Lina Morgan y La Latina: una historia escrita entre aplausos

Hay calles donde cada piedra tiene memoria. Donde los churros no solo huelen a masa frita, sino a infancia. Donde los escaparates reflejan un cielo familiar desde el nacimiento. En Madrid, La Latina se convirtió en uno de esos lugares, no solo un barrio, sino el escenario en el que se desarrolló la vida de una de las actrices más queridas de España, Lina Morgan.

El nombre de Lina Morgan quedó unido para siempre al teatro La Latina, el mismo edificio donde comenzó como bailarina de segundo plano y terminó como maestra, leyenda y alma del escenario. Pero su viaje fue mucho más largo que la distancia entre el backstage y el centro del escenario.

La chica de la calle Don Pedro

María de los Ángeles López Segovia nació en 1937 en el corazón de La Latina. Vivían en la pobreza. Aprendían en taburetes traídos de casa. Recogían cartón y vidrio para contribuir al presupuesto familiar. En aquellos días, pequeños placeres como los churros los domingos eran auténticas celebraciones.

Pero incluso en medio de la necesidad, había algo más que vivía dentro de ella, algo que la atraía hacia el escenario. A los 11 años ya bailaba; a los 13, estaba de gira. Y entonces les dijo a sus padres: «Quiero dedicarme al teatro». Afortunadamente, su padre no se opuso.

El escenario de La Latina y el destino

Lina consiguió su primer trabajo en el teatro La Latina a los 16 años. Entonces no ganaba mucho dinero, pero le daban chocolate y pasteles y era feliz. En 1953 ya ganaba treinta duros y le compró un traje a su hermano. Treinta años después, volvió a comprar el edificio del teatro, no un alquiler, ni un simple trabajo, sino la propiedad, un sueño que convirtió en realidad.

¿Saben lo raro que es que un actor no solo actúe en un escenario, sino que se convierta en parte de él, en su corazón? Lina Morgan se convirtió para el teatro en lo que Sarah Montiel fue para el cine. La gente venía de todo el país para ver «sus» obras. Las colas en las puertas del teatro se alargaban como en un concierto de una estrella. Era sencilla, vivaz, divertida y con movimientos reconocibles, cercana a todo el mundo.

Cuando le reprochaban la monotonía, respondía simplemente: «¿Acaso Charlo o Cantinflas eran diferentes?». Tenía su propio personaje, ingenuo, un poco ridículo, siempre una heroína bondadosa, de la que el público se enamoraba desde el primer minuto. Y aunque había 70 salidas en la función, el público siempre la esperaba.

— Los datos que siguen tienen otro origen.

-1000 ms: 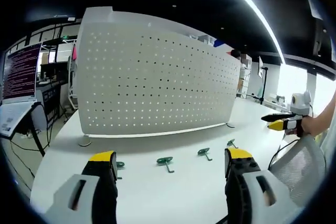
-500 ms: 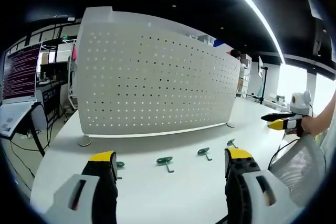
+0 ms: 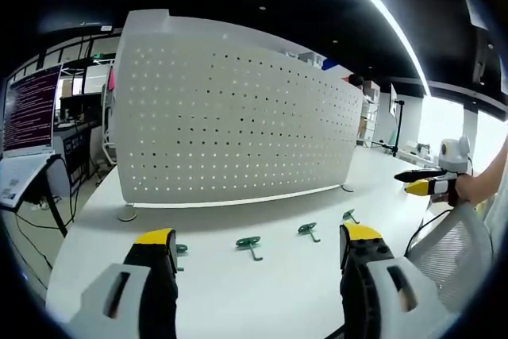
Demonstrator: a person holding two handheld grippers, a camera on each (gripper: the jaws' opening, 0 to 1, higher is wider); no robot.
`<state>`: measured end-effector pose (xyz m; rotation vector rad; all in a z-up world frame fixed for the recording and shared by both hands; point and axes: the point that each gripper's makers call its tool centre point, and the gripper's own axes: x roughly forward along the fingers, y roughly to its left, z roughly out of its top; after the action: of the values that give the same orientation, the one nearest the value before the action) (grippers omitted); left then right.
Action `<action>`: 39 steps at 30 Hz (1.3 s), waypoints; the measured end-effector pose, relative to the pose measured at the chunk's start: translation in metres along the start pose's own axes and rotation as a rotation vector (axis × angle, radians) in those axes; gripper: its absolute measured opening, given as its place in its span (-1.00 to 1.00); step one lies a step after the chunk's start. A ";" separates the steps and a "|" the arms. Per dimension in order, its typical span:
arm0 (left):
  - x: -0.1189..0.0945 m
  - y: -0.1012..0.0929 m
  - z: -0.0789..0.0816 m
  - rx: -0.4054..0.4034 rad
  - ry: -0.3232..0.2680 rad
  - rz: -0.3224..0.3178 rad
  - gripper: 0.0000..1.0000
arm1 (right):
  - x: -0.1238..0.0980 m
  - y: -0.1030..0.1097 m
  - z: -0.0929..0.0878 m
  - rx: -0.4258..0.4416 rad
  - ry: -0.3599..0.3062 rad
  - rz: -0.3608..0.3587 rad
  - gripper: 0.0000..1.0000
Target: Insert the hook assembly into the mounting plate slot until the hook locks in place.
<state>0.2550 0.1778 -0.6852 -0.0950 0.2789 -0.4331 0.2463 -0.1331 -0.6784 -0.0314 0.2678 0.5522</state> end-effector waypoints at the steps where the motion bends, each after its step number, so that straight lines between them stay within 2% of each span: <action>1: 0.000 0.000 0.000 0.001 0.000 0.000 0.74 | 0.000 0.000 0.000 -0.001 0.000 0.000 0.25; 29: 0.000 -0.001 0.002 0.012 0.009 -0.005 0.74 | 0.000 0.000 0.008 -0.014 -0.022 0.009 0.24; 39: 0.001 0.001 0.011 0.020 -0.002 -0.004 0.74 | 0.004 -0.001 0.019 -0.032 -0.043 0.021 0.24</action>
<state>0.2596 0.1790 -0.6756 -0.0759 0.2728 -0.4399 0.2542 -0.1301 -0.6612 -0.0479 0.2181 0.5775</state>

El Teatro La Latina se convirtió en su hogar en sentido figurado y literal. Cada 15 de agosto, cuando las calles se llenaban con la procesión de la Virgen de La Paloma, la actriz salía del teatro con flores. El público guardaba silencio en señal de respeto. La propia Lina, modesta, a quien no le gustaban los teléfonos ni los espejos rotos, vivía por y para el escenario. Ni las joyas ni las novelas le eran más queridas que los aplausos.

Atardecer, pero no olvido

En los años 90, conquistó la serie de televisión Hostal Royal Manzanares, que supuso un nuevo escenario y le reportó millones. Pero detrás del brillo exterior se escondía una tragedia personal, la muerte de su hermano. A partir de ese momento, su luz comenzó a apagarse. En 2010, vendió el teatro, con la promesa de mantener su compromiso. Y en 2015, se marchó por su propio pie. En el escenario donde interpretó sus mejores papeles se instaló una capilla funeraria.

Hoy, miles de personas pasan frente a un mural de 2300 azulejos pintados a mano en el metro de La Latina. No se trata de una decoración cualquiera. Es un recuerdo, un recordatorio de cómo una chica normal y corriente de la calle Don Pedro cambió todo un barrio, de cómo el amor por el teatro puede convertirse en el trabajo de toda una vida y de cómo un barrio puede recordar a su estrella para siempre.

La Latina y Lina Morgan son una historia y un sentimiento: una sonrisa en el rabillo del ojo, un cálido resplandor desde el escenario y el leve suspiro del público: «Bravo, Lina».